— What you need to do —
Exclude the pictures, then copy all remaining records exactly.

The input section start

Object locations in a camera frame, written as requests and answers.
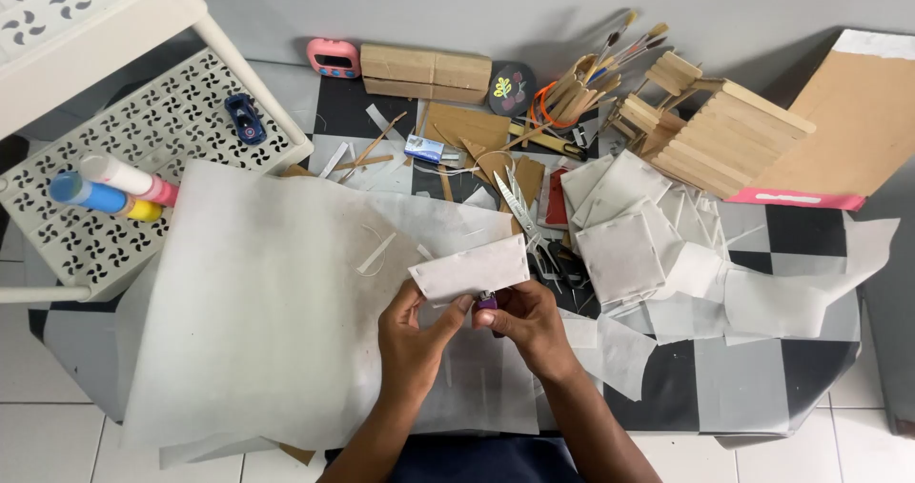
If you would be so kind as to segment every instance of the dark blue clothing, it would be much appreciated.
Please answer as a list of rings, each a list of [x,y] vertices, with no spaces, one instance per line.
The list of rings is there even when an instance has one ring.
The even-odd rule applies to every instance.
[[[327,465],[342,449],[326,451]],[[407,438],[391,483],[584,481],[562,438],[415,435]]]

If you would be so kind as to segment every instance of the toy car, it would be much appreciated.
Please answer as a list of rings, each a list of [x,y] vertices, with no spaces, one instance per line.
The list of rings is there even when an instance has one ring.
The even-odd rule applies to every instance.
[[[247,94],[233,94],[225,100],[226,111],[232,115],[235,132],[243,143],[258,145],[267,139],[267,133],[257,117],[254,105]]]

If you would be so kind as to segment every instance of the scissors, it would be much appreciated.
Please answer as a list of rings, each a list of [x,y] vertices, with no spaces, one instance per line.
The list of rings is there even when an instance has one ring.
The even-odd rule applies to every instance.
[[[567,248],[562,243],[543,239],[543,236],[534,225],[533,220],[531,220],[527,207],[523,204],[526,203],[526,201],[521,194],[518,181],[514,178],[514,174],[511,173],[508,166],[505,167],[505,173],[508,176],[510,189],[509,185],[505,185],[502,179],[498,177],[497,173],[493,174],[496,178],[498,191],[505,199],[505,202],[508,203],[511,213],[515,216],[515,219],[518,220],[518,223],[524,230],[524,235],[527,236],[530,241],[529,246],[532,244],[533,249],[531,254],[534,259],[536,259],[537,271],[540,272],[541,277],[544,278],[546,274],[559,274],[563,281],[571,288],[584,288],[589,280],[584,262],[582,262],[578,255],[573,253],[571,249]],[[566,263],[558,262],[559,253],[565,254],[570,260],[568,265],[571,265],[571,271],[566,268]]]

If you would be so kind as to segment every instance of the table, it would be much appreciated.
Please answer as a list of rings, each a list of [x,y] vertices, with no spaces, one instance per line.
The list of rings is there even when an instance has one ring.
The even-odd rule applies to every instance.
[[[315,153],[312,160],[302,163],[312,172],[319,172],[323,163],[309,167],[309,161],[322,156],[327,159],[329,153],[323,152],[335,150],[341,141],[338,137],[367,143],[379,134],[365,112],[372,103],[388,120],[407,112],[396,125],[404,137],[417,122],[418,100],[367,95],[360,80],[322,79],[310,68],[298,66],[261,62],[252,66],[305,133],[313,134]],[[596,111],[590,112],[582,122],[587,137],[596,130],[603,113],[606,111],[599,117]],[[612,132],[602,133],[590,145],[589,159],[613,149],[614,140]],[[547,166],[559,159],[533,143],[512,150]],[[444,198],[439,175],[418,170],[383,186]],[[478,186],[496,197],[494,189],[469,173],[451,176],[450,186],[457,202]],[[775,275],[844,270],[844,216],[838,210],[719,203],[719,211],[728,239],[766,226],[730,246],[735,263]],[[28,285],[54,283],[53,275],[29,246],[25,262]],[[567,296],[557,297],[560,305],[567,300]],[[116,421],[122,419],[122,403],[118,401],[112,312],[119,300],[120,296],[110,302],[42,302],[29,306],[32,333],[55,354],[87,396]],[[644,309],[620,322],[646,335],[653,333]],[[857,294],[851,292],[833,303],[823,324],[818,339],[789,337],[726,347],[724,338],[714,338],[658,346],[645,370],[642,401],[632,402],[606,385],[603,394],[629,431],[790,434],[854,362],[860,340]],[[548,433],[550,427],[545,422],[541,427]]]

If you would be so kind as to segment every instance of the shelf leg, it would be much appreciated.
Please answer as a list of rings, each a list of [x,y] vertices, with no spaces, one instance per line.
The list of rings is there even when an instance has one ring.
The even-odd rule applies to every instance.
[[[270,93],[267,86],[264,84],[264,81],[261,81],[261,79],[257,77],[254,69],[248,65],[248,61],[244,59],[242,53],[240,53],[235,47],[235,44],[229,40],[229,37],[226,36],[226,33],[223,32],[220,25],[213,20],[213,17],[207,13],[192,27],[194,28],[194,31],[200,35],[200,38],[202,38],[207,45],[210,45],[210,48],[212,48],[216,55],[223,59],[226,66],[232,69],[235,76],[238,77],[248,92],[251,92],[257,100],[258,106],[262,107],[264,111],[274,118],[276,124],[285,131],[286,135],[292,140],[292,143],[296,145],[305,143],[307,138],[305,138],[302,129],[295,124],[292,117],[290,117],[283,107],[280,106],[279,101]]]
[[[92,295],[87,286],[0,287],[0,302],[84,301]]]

The input section end

— Result —
Object locations in a camera frame, written as requests and answers.
If you would be so kind as to segment every instance of the dark blue clothing, it would be much appreciated.
Please answer as a list of rings, each a list of [x,y] vertices, with no spaces, one instance per line.
The list of rings is there even when an instance has one ring.
The even-odd rule applies to every instance.
[[[327,465],[342,449],[326,451]],[[407,438],[391,483],[584,481],[562,438],[415,435]]]

If you would be so kind as to segment every instance of the toy car, it would be much appreciated.
Please answer as a list of rings, each a list of [x,y] vertices, with no spaces, one instance per line.
The list of rings is there even when an instance has one ring.
The even-odd rule applies to every instance.
[[[247,94],[233,94],[225,100],[226,111],[232,115],[235,132],[243,143],[258,145],[267,139],[267,133],[257,117],[254,105]]]

If you would be so kind as to segment every instance of the scissors, it would be much appreciated.
Please answer as a list of rings, each a list of [x,y] vertices, with no spaces, one instance per line.
The list of rings is there even when an instance has one ring.
The even-odd rule applies to every instance.
[[[567,248],[562,243],[543,239],[543,236],[534,225],[533,220],[531,220],[527,207],[523,204],[526,203],[526,201],[521,194],[518,181],[514,178],[514,174],[511,173],[508,166],[505,167],[505,173],[508,176],[510,189],[509,185],[505,185],[502,179],[498,177],[497,173],[493,174],[496,178],[498,191],[505,199],[505,202],[508,203],[511,213],[515,216],[515,219],[518,220],[518,223],[524,230],[524,235],[527,236],[530,241],[529,246],[532,244],[533,249],[531,254],[534,259],[536,259],[537,271],[540,272],[541,277],[544,278],[546,274],[559,274],[563,281],[571,288],[584,288],[589,280],[584,262],[582,262],[578,255],[573,253],[571,249]],[[566,263],[558,262],[559,253],[565,254],[570,260],[568,265],[571,265],[571,271],[566,268]]]

If you would be so kind as to segment every instance of the table, it would be much appreciated.
Please answer as a list of rings, each a list of [x,y] vertices, with no spaces, one instance per line.
The list of rings is there even when an instance has one ring.
The even-odd rule applies to every instance.
[[[315,153],[312,160],[302,163],[312,172],[319,172],[323,163],[309,167],[309,161],[322,156],[327,159],[329,153],[323,152],[335,150],[341,141],[338,137],[367,143],[379,134],[365,112],[372,103],[388,120],[407,112],[396,125],[404,137],[417,122],[418,100],[367,95],[360,80],[322,79],[310,68],[298,66],[261,62],[252,66],[305,133],[313,134]],[[596,111],[590,112],[582,122],[587,137],[596,130],[603,113],[606,111],[599,117]],[[612,132],[602,133],[590,145],[589,159],[613,149],[614,140]],[[547,166],[559,159],[533,143],[512,150]],[[444,198],[439,175],[418,170],[383,186]],[[478,186],[496,197],[494,189],[469,173],[451,176],[450,186],[457,202]],[[775,275],[844,270],[844,216],[838,210],[719,203],[719,211],[728,239],[766,226],[730,246],[735,263]],[[28,285],[54,283],[53,275],[29,246],[25,262]],[[567,296],[557,297],[560,305],[567,300]],[[116,421],[122,419],[122,403],[118,401],[112,312],[119,300],[120,296],[110,302],[42,302],[29,306],[32,333],[55,354],[87,396]],[[644,309],[620,322],[646,335],[653,333]],[[857,294],[851,292],[833,303],[823,324],[818,339],[789,337],[726,347],[724,338],[714,338],[658,346],[645,370],[642,401],[632,402],[606,385],[603,394],[629,431],[790,434],[854,362],[860,340]],[[548,433],[550,427],[545,422],[541,427]]]

If you would be so kind as to segment every instance of the shelf leg, it would be much appreciated.
Please answer as a list of rings, each a list of [x,y] vertices, with no spaces, one instance per line.
The list of rings is there even when an instance has one ring.
The even-odd rule applies to every instance.
[[[270,93],[267,86],[264,84],[264,81],[261,81],[261,79],[257,77],[254,69],[248,65],[248,61],[244,59],[242,53],[240,53],[235,47],[235,44],[229,40],[229,37],[226,36],[226,33],[223,32],[220,25],[213,20],[213,17],[207,13],[192,27],[194,28],[194,31],[200,35],[200,38],[202,38],[207,45],[210,45],[210,48],[212,48],[216,55],[223,59],[226,66],[232,69],[235,76],[238,77],[248,92],[251,92],[257,100],[258,106],[262,107],[264,111],[274,118],[276,124],[285,131],[286,135],[292,140],[292,143],[296,145],[305,143],[307,138],[305,138],[302,129],[295,124],[292,117],[290,117],[283,107],[280,106],[279,101]]]
[[[92,295],[87,286],[0,287],[0,302],[84,301]]]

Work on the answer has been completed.